Of note, the Rule provides the following:
- Limitations on trust assets. Now, only cash, irrevocable letters of credit issued by a federally insured depository institution, and Treasury bonds may be maintained in broker or freight forwarder trusts. These assets are used to satisfy claims against brokers who fail to pay for services rendered. Compliance is required by January 16, 2026.
- Financial security requirements. When a broker or freight forwarder’s available financial security falls below $75,000, the FMCSA may suspend its operating authority registration. An entity has seven days from the security dipping below $75,000 to replenish the funds. Otherwise, the FMCSA will shut the broker or freight forwarder down. Financial institutions are now required to report to the FMCSA when it becomes aware that a freight forwarder or broker has experienced “financial failure or insolvency” and is not cured. Compliance is required by January 16, 2025.

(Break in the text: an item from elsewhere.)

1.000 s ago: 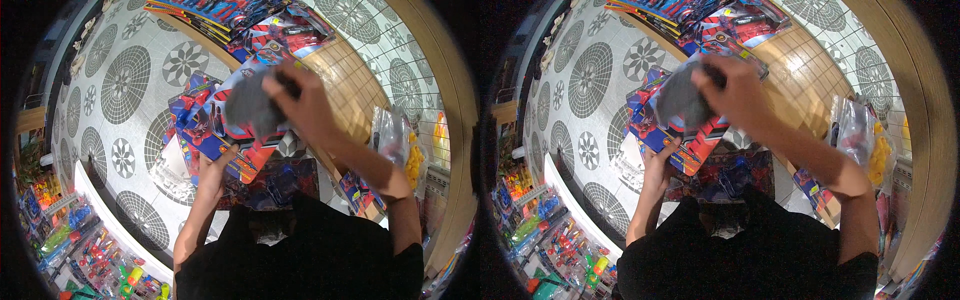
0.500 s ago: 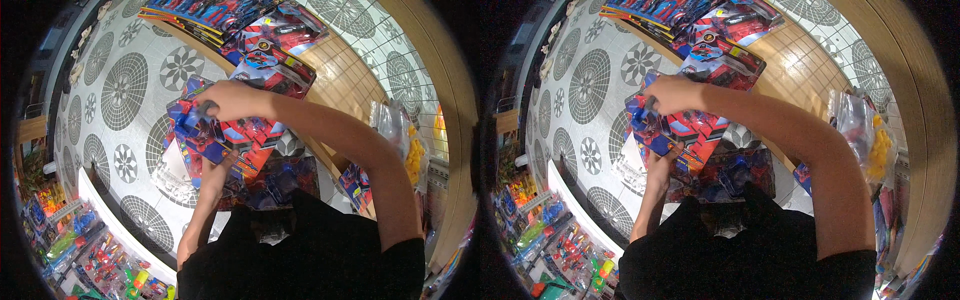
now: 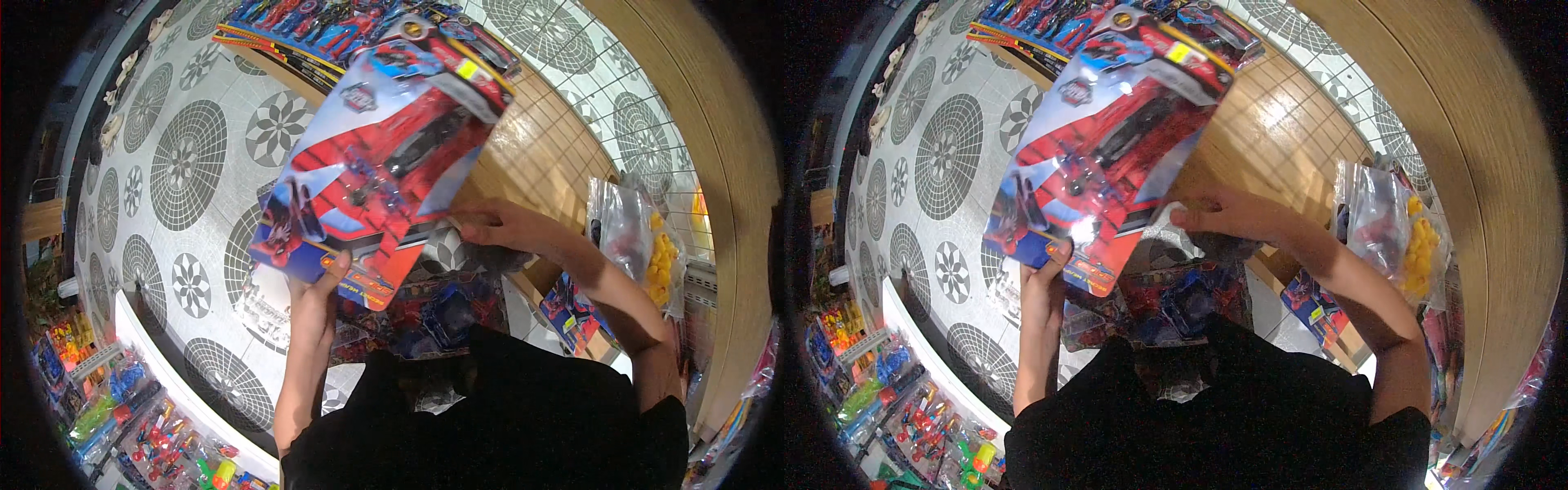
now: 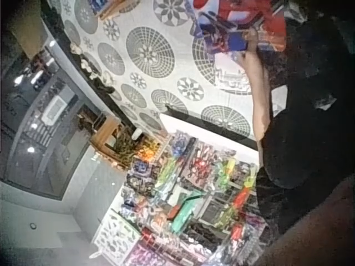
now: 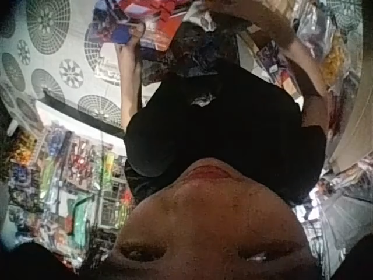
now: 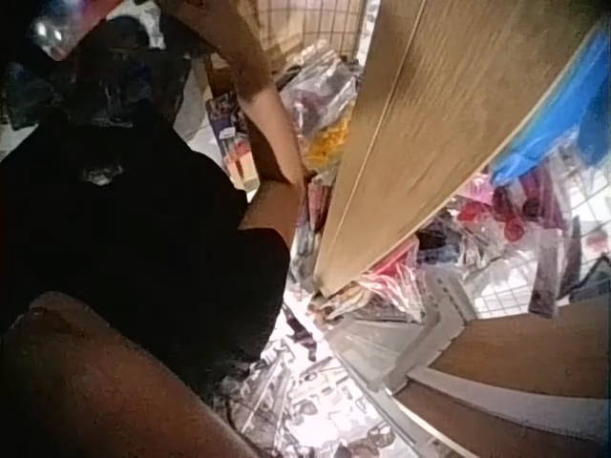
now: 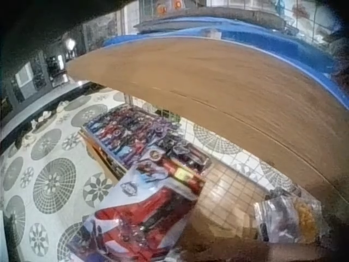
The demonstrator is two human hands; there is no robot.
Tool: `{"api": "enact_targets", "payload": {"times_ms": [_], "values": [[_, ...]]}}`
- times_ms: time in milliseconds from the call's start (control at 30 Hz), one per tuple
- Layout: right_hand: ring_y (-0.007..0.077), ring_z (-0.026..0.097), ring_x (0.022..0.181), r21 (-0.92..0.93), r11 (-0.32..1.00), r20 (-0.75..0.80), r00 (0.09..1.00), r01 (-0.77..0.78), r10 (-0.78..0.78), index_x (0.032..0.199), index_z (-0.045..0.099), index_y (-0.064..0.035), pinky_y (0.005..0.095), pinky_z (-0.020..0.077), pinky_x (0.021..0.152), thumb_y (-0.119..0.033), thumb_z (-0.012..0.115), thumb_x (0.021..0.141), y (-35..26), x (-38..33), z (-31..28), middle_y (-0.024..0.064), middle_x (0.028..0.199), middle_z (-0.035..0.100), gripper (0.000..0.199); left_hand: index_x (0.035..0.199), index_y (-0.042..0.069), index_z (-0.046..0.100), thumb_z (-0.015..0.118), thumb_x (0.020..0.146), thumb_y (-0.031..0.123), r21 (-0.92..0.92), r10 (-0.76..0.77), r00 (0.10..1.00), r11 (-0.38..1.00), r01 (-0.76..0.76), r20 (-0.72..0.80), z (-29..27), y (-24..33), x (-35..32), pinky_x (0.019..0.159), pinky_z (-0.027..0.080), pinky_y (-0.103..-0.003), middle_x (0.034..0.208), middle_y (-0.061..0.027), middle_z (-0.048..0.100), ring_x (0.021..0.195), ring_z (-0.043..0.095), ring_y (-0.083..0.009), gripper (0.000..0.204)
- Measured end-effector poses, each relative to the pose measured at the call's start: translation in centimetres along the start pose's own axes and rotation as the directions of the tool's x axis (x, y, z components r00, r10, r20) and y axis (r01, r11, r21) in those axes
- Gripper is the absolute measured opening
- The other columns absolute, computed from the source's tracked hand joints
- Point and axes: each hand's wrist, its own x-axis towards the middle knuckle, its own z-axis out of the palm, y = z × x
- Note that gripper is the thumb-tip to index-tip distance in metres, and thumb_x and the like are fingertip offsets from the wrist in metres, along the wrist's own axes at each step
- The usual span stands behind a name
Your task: Dusting and wiping down toy packages and shelves in a store using a cleaning cloth.
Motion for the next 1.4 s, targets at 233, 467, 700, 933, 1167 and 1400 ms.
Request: {"api": "enact_targets", "payload": {"times_ms": [233, 467, 700, 933, 1167, 1400], "values": [[0.0168, 0.064, 0.084, 0.538, 0.829, -0.258, 0.966, 0.154, -0.012, 0.107, 0.063, -0.0023, 0.0289, 0.051, 0.073, -0.033, 0.061, 0.086, -2.3, 1.2, -2.8, 0.009, 0.096, 0.066, 0.037, 0.117, 0.003, 0.05, 0.066, 0.087, 0.015, 0.147, -0.222, 0.961, 0.969, 0.198, 0.163, 3.8, 2.5, 1.8, 0.083, 0.043, -0.026, 0.097, -0.0039, 0.063, 0.092, 0.059, -0.0136, 0.036], [0.0235, 0.068, 0.069, 0.58, 0.78, -0.216, 0.967, 0.237, -0.133, 0.107, 0.058, 0.0029, 0.0369, 0.0573, 0.063, -0.033, 0.057, 0.089, -3.4, 5.8, -11.5, 0.0159, 0.08, 0.067, 0.04, 0.117, 0.004, 0.058, 0.055, 0.09, 0.007, 0.383, 0.247, 0.951, 0.873, -0.301, 0.184, -4.0, -2.6, 4.1, 0.08, 0.046, -0.027, 0.095, -0.0106, 0.065, 0.089, 0.061, -0.0162, 0.027], [0.0187, 0.066, 0.069, 0.553, 0.765, -0.416, 0.905, 0.33, -0.091, 0.099, 0.061, -0.0026, 0.0326, 0.0546, 0.068, -0.027, 0.066, 0.084, -0.5, 10.6, -11.0, 0.0069, 0.082, 0.067, 0.029, 0.114, 0.005, 0.06, 0.063, 0.083, 0.01, 0.83, 0.518, 0.853, 0.502, -0.243, -0.064, -10.1, -3.3, 3.7, 0.075, 0.047, -0.03, 0.1, -0.012, 0.059, 0.083, 0.058, -0.0177, 0.031], [0.0185, 0.067, 0.075, 0.542, 0.82, -0.294, 0.956, 0.184, -0.021, 0.1, 0.063, -0.001, 0.0321, 0.054, 0.071, -0.028, 0.065, 0.083, 0.4, 11.6, -11.1, 0.0105, 0.091, 0.068, 0.032, 0.124, 0.005, 0.052, 0.067, 0.082, 0.019, 0.851, 0.505, 0.855, 0.495, -0.177, -0.116, -11.8, -4.2, 4.8, 0.073, 0.049, -0.031, 0.109, -0.0138, 0.055, 0.089, 0.059, -0.0195, 0.047], [0.018, 0.066, 0.081, 0.419, 0.88, -0.371, 0.927, 0.224, -0.059, 0.112, 0.059, 0.0, 0.0295, 0.0522, 0.077, -0.031, 0.063, 0.086, 0.7, 11.5, -12.3, 0.0097, 0.1, 0.067, 0.041, 0.126, -0.001, 0.046, 0.071, 0.082, 0.024, 0.532, 0.259, 0.942, 0.84, -0.111, -0.214, -11.9, -4.9, 5.6, 0.066, 0.049, -0.026, 0.091, -0.0113, 0.063, 0.076, 0.06, -0.0145, 0.057], [0.0141, 0.063, 0.086, 0.251, 0.936, -0.382, 0.914, 0.247, -0.138, 0.116, 0.057, -0.0037, 0.0284, 0.0501, 0.077, -0.04, 0.061, 0.087, -1.7, 13.8, -10.2, 0.0043, 0.103, 0.065, 0.047, 0.115, -0.001, 0.052, 0.078, 0.076, 0.021, 0.544, 0.251, 0.956, 0.829, -0.132, -0.151, -11.8, -5.6, 6.2, 0.063, 0.048, -0.024, 0.082, -0.0082, 0.063, 0.069, 0.06, -0.0122, 0.052]]}}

- Civil penalties. Now, there are civil penalties and suspensions for surety and trust fund violations: a maximum of $19,933 per day the entity is in violation, and a suspension of the broker registration between 12 and 36 months.
The Rule protects motor carriers while adding new requirements to intermediaries. It is clear that the FMCSA believes non-payment by brokers is a serious problem, so these efforts are laudable. However, we believe this may have unintended consequences for motor carriers that also handle some brokerage responsibilities. Carriers who conduct or oversee even a scintilla of brokerage, freight forwarding, or 3PL activity should ensure compliance with the FMCSA intermediary regulations such as this new Rule. The line between a carrier and a broker continues to be blurred, and the plaintiff’s bar is quick to conflate the two. Thus, the best defense is to proactively mandate strict compliance.